EXERCISE PROMPT
Every line in the records below with the string "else" is to be copied out.

GIVEN RECORDS
# # # #
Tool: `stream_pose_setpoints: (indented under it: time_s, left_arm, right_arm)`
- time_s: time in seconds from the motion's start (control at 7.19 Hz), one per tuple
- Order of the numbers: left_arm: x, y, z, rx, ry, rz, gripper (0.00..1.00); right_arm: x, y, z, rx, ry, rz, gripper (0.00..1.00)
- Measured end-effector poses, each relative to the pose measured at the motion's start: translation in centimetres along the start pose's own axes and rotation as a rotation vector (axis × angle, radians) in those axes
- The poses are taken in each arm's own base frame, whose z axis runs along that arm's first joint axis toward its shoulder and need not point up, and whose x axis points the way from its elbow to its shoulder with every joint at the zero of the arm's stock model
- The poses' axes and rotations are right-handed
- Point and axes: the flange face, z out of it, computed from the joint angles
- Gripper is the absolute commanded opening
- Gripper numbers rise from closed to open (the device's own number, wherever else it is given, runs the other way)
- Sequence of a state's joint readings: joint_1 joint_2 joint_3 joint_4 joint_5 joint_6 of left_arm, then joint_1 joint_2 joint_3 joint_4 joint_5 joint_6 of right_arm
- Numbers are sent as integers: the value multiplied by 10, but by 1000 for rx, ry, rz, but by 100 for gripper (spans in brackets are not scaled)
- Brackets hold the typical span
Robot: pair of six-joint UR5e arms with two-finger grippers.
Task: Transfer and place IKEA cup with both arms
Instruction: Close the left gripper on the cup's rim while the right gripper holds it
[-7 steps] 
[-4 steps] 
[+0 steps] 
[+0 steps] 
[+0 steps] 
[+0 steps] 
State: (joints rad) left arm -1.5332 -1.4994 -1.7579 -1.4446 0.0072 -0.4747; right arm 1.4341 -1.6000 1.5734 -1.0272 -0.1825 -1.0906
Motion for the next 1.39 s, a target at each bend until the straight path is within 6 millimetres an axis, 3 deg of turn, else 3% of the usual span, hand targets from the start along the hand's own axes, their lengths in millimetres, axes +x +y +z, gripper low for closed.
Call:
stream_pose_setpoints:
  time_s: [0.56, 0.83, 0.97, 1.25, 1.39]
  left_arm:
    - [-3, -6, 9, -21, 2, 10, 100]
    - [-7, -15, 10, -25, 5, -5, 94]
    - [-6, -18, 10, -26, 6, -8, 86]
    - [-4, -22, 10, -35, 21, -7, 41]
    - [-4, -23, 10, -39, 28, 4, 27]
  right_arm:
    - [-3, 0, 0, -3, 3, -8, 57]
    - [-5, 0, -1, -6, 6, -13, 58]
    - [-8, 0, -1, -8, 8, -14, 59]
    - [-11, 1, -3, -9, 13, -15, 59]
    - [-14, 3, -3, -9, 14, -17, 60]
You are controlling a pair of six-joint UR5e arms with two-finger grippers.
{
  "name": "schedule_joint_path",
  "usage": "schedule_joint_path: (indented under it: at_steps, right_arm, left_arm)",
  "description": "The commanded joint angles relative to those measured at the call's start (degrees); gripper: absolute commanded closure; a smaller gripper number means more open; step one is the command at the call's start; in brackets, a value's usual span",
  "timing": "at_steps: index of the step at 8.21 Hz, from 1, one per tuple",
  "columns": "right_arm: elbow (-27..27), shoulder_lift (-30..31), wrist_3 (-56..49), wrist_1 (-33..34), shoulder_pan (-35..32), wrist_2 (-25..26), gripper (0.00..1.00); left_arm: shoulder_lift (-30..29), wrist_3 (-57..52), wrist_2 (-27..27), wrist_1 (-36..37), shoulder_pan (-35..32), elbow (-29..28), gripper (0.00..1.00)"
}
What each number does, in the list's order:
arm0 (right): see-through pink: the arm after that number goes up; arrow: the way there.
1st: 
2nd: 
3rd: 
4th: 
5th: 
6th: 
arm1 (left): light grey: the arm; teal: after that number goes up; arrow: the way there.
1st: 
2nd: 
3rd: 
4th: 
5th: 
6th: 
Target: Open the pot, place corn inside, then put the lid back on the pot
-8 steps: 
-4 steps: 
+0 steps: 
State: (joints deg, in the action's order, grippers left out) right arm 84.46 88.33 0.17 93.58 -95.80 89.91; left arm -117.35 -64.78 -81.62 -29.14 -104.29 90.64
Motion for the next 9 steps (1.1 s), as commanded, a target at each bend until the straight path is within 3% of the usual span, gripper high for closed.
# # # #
RESPONSE TO THIS EXERCISE
- Gripper numbers rise from closed to open (the device's own number, wherever else it is given, runs the other way)
Motion for the next 1.39 s, a target at each bend until the straight path is within 6 millimetres an axis, 3 deg of turn, else 3% of the usual span, hand targets from the start along the hand's own axes, their lengths in millimetres, axes +x +y +z, gripper low for closed.

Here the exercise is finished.